Slow and Steady


In 2019, Lloyd Pike and his team won the Regional Curling Championship, beating out teams from London, Ottawa, and Toronto. Their medal is impressive. But what is even more amazing is that every player in this league, including Lloyd, is vision-impaired.

How, I wonder, does a legally-blind team manage to play this sport? How, with such blurred eyesight, can they throw their polished granite rocks in a straight line down the ice? And how do their sweepers steer that sliding rock safely into the target house, while at the same time, knocking their opponents' stones out of the way?

Lloyd tells me that he has been learning the game for over a decade. On a Friday evening during the winter curling season, you will always find him at the Royal Canadian Curling Club on Broadview. Here, working with a coach who both loves the game and enjoys her team, Lloyd has not only learned the strategies of curling but, as the skip of his team, has developed valuable leadership skills. And after each game, as the group meets in the clubhouse for a friendly beer, Lloyd has become adept at building community.

When I interview Lloyd, he gives me the advice he would like to leave with my readers: "Don't give up! Find someone who can coach you – someone you can trust. Or better yet, a buddy so you can help each other. But regardless, keep on trying!" This advice has shaped Lloyd's entire life, and led to some remarkable achievements.

Born in 1958 in Channel-Port aux Basques, Lloyd remembers his hometown as a small settlement on the southwest tip of Newfoundland – an unremarkable place except that the ferry from Nova Scotia docked in its harbour. And with its unprotected wooden houses perched on bare rocks, I can only imagine the winters there as fierce Atlantic storms roared up the eastern seaboard.
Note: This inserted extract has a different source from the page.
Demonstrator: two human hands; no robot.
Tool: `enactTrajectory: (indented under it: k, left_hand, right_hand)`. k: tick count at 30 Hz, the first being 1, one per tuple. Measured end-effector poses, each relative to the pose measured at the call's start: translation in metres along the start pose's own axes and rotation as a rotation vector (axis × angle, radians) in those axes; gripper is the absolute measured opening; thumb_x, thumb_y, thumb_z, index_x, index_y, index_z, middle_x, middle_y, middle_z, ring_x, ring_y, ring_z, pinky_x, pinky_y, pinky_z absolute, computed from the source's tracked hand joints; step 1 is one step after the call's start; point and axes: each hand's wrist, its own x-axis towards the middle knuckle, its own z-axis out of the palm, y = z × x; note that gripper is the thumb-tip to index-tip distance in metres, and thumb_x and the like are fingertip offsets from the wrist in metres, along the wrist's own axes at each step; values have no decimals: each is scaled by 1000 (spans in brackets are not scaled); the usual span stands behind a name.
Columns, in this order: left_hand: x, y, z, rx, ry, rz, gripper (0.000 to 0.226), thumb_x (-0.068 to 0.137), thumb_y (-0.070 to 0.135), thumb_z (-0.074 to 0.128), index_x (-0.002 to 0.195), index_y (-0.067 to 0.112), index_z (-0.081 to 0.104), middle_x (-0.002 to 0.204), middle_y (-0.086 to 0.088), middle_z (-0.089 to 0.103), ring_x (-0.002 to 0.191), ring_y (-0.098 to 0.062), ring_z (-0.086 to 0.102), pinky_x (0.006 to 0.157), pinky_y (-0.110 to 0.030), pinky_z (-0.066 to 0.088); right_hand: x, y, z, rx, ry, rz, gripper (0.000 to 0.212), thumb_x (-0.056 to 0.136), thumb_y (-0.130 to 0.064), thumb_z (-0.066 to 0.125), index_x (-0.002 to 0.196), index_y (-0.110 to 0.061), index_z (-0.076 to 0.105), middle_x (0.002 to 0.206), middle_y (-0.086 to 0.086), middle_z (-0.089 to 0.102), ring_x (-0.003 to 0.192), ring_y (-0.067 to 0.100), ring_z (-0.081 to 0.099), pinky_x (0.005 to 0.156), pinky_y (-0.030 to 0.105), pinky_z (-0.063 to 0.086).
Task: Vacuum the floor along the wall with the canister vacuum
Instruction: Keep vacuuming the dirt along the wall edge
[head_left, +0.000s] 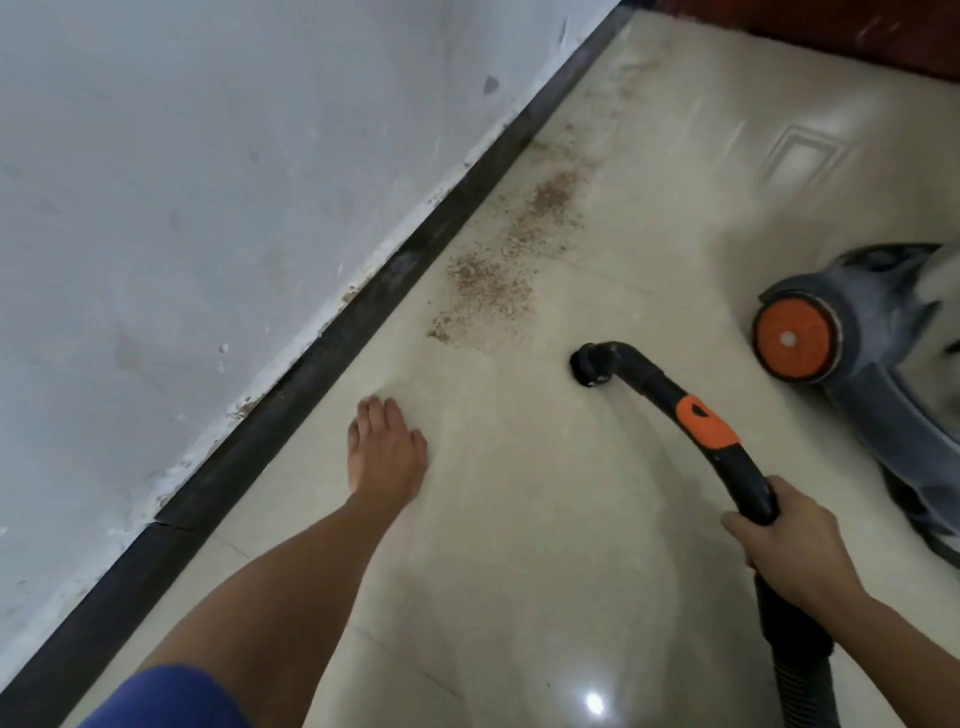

Lloyd's early years were equally bleak. His father died when he was four. When his mom moved to Nova Scotia, Lloyd spent a few years at a school for the blind. But later, when the family moved to Toronto, Lloyd, then age 13, was left to struggle in a regular elementary school. Even though Lloyd's desk was always right at the front so he could see the board, even though they found him a few large-print texts, and even though a couple of kind teachers gave him extra help, he didn't learn much – and after a little vocational training, left school at age 17.

The turning point in Lloyd's life did not come until 1981, when he reached out to East End Literacy. They diagnosed his problem – he couldn't read. Somehow, he had slipped through the cracks because of his impaired vision and missed that essential skill. And so, in his early adult years, Lloyd – with the help of volunteer tutors in various literacy agencies – took on a 20-year slog to learn to read. For a child, this task is relatively easy because their young brains are still plastic, allowing new learning to etch in deeply. For an adult, learning to read is always a challenge that takes sheer grit.

But as is typical of Lloyd, he did more than just learn to read. He got involved with literacy efforts in Toronto and, in so doing, developed a host of new skills. He served as a peer tutor, worked on and even chaired the boards of several literacy organizations, gave "lived-experience" speeches to both educators and funders, and in 1990, marched with the literacy community to Queen's Park to mark the International Year of Literacy.

Eventually, in 2011, Lloyd would score his ultimate educational goal. In just two years of what is usually a five-year program, Lloyd graduated from George Brown College with his high school equivalency. His dogged determination had paid off.

The third arena where Lloyd strives towards long-term goals is Regent Park. In 1990, when he moved into the neighbourhood, he got involved through a variety of volunteer jobs: loading Yonge Street Mission's truck with donations for Double Take, leading the Monday bingo at CRC/40 Oaks, and setting up for our annual summer festival, Sunday in the Park. Lloyd also served for many years as the representative for his building, working with the housing authority to get improvements for his fellow tenants.

As he has done all his life, Lloyd remains keen to learn new skills: he relishes occasions for public speaking and the opportunity to co-chair both the Social Development Plan Stakeholders' Table and the Regent Park Neighbourhood Association. Most of all, he is a patient advocate for the many in Regent Park who, like him, struggle with disabilities.

Now, as Lloyd steers a straight course and sweeps vigorously, his polished rock aims towards that most difficult target – to build community in Regent Park. And since Lloyd is already widely respected and appreciated in our neighbourhood, I have reason to hope that just as he has been there for us in countless ways, we – as he grows older – will be there for him. Then Lloyd will genuinely know that all his efforts in Regent Park have finally reached their goal.